'Pdf Renderer API Android From URL
I am looking into the PDF renderer API native to Google Android development. I see the following code example in the documentation:
// create a new renderer
PdfRenderer renderer = new PdfRenderer(getSeekableFileDescriptor());
// let us just render all pages
final int pageCount = renderer.getPageCount();
for (int i = 0; i < pageCount; i++) {
Page page = renderer.openPage(i);
// say we render for showing on the screen
page.render(mBitmap, null, null, Page.RENDER_MODE_FOR_DISPLAY);
// do stuff with the bitmap
// close the page
page.close();
}
// close the renderer
renderer.close();
I think this example uses from File Object. How I can get this API to work with a URL from a webserver, such as a document from a website? How can I load a PDF natively in an Android app that does not require a download of the file onto the local storage? Something like how you can run the Google docs viewer to open the PDF in webview - but I cannot take that approach because the Google docs viewer is blocked in the environment I am in.
Solution 1:[1]
You cannot use Pdf Renderer to load URL. But your can make use of Google Docs in your webview to load URL without downloading the file...

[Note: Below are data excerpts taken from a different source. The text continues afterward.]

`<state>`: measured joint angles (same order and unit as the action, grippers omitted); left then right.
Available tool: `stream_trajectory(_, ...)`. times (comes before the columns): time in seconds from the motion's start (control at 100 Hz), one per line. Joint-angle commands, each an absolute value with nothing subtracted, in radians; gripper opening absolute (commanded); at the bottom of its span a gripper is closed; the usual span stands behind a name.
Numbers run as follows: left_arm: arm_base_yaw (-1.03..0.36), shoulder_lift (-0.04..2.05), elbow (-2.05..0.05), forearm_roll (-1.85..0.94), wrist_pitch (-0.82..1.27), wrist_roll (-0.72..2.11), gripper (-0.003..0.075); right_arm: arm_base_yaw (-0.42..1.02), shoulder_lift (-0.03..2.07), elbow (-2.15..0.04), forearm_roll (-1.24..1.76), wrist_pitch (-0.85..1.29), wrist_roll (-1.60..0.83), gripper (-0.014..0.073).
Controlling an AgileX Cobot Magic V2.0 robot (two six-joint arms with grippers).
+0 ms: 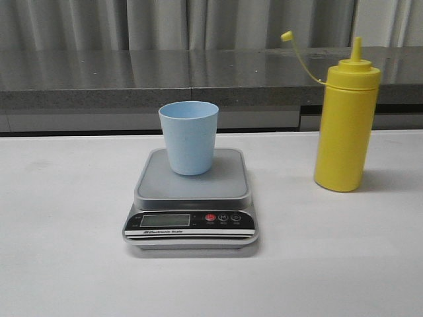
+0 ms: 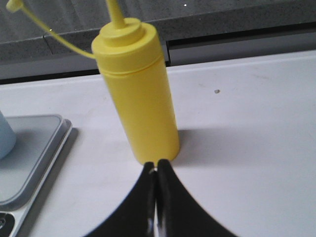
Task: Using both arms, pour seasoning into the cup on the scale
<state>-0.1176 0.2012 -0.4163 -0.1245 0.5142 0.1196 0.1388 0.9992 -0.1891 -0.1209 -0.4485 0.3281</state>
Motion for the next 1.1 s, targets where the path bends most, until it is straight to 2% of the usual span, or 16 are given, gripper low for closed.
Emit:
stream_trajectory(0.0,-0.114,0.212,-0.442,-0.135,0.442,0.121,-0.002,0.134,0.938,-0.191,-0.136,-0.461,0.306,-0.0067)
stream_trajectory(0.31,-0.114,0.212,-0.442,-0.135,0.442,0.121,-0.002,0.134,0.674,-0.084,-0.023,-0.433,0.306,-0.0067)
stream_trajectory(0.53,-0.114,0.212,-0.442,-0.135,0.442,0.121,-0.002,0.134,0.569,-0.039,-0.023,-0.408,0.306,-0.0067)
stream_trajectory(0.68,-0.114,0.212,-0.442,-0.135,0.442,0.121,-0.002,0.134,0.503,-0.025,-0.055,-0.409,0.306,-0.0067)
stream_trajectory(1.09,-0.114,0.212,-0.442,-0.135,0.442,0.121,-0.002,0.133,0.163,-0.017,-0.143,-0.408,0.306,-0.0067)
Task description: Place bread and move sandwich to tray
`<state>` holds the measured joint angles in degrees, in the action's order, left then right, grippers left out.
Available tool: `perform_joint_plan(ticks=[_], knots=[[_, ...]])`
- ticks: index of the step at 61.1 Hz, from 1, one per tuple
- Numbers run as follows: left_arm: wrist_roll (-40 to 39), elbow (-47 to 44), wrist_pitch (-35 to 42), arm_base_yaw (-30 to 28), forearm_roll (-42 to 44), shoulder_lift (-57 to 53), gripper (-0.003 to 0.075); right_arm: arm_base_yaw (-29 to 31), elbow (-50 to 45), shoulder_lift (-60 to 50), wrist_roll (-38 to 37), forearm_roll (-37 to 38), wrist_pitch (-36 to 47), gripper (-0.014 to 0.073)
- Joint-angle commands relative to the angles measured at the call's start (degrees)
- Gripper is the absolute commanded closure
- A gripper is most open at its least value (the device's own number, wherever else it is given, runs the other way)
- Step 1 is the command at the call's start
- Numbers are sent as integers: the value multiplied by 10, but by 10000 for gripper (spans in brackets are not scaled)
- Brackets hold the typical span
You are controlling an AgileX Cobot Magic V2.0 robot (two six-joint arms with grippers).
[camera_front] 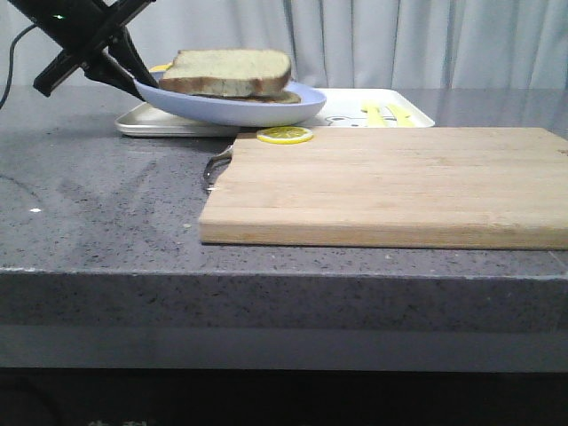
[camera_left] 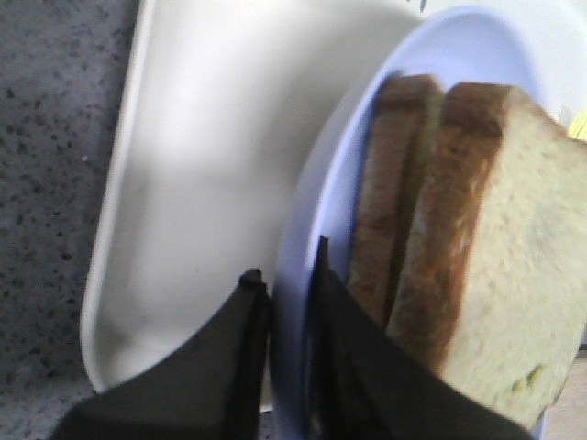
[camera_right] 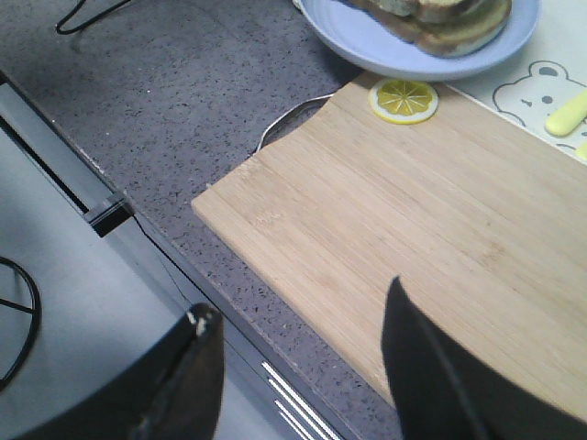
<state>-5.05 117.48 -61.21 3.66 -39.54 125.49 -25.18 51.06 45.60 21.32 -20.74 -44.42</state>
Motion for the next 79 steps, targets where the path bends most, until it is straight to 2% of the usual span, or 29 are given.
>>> perform_joint_plan(ticks=[1,7,13,27,38,50,62,72,79], knots=[[-6,24,16,3,-46,-46,524,4,15,-5,1,-9,36,179],[-6,24,16,3,-46,-46,437,4,15,-5,1,-9,36,179],[-5,24,13,3,-46,-46,403,4,15,-5,1,-9,36,179],[58,24,-10,1,-31,-66,405,4,15,-5,1,-9,36,179],[60,21,-36,1,55,-109,405,4,15,-5,1,-9,36,179],[75,9,-54,3,107,-177,405,4,15,-5,1,-9,36,179],[100,-102,-13,24,171,-287,405,4,15,-5,1,-9,36,179],[138,-255,61,63,182,-400,405,4,15,-5,1,-9,36,179],[162,-370,89,114,191,-484,405,4,15,-5,1,-9,36,179]])
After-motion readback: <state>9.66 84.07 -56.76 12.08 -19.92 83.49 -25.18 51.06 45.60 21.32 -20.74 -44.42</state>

webView.loadUrl("https://docs.google.com/gview?embedded=true&url=" + YOUR_URL);
Solution 2:[2]
I would first download the pdf and then show it in a pdfView
private fun downloadPdf(): File? {
val client = OkHttpClient()
val request = Request.Builder().url(urlString)
.addHeader("Content-Type", "application/json")
.build()
val response = client.newCall(request).execute()
val inputStream: InputStream? = response.body?.byteStream()
val pdfFile = File.createTempFile("myFile", ".pdf", cacheDir)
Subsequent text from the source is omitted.